═══ Data under study ═══

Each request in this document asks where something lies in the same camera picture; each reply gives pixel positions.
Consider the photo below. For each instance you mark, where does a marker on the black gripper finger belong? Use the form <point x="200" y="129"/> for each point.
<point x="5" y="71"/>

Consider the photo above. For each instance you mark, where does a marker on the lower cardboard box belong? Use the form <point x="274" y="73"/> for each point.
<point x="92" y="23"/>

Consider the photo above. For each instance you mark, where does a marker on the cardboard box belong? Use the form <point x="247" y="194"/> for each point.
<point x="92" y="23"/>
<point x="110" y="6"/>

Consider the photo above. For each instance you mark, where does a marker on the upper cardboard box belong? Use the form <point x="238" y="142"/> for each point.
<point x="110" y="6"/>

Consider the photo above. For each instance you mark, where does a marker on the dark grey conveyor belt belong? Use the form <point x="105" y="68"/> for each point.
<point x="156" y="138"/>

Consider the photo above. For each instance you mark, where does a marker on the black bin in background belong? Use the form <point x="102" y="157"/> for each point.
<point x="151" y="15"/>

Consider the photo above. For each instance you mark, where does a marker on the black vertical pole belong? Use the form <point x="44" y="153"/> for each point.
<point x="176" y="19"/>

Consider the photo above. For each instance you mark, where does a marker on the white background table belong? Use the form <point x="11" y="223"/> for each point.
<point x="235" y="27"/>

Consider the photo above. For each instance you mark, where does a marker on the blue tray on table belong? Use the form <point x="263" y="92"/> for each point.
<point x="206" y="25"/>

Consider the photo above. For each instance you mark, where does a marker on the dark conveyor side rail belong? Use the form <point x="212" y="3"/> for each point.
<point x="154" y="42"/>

═══

# Problem details
Each line of the data above is to be duplicated exactly.

# Reply to the task
Each request in this document asks where something lies in the same camera picture; each reply gives pixel positions.
Consider the photo below. For each instance you mark, where does a marker on the black gripper finger belong? Use the form <point x="200" y="129"/> for each point.
<point x="5" y="71"/>

Consider the photo above. For each instance you mark, where does a marker on the lower cardboard box belong? Use the form <point x="274" y="73"/> for each point.
<point x="92" y="23"/>

Consider the photo above. For each instance you mark, where does a marker on the cardboard box belong? Use the form <point x="247" y="194"/> for each point.
<point x="92" y="23"/>
<point x="110" y="6"/>

Consider the photo above. For each instance you mark, where does a marker on the upper cardboard box belong? Use the form <point x="238" y="142"/> for each point.
<point x="110" y="6"/>

Consider the photo above. For each instance you mark, where does a marker on the dark grey conveyor belt belong? Use the form <point x="105" y="68"/> for each point.
<point x="156" y="138"/>

Consider the photo above. For each instance you mark, where does a marker on the black bin in background belong? Use the form <point x="102" y="157"/> for each point.
<point x="151" y="15"/>

Consider the photo above. For each instance you mark, where does a marker on the black vertical pole belong? Use the form <point x="44" y="153"/> for each point.
<point x="176" y="19"/>

Consider the photo above. For each instance you mark, where does a marker on the white background table belong? Use the form <point x="11" y="223"/> for each point.
<point x="235" y="27"/>

Consider the photo above. For each instance you mark, where does a marker on the blue tray on table belong? Use the form <point x="263" y="92"/> for each point.
<point x="206" y="25"/>

Consider the photo above. For each instance you mark, where does a marker on the dark conveyor side rail belong? Use the form <point x="212" y="3"/> for each point.
<point x="154" y="42"/>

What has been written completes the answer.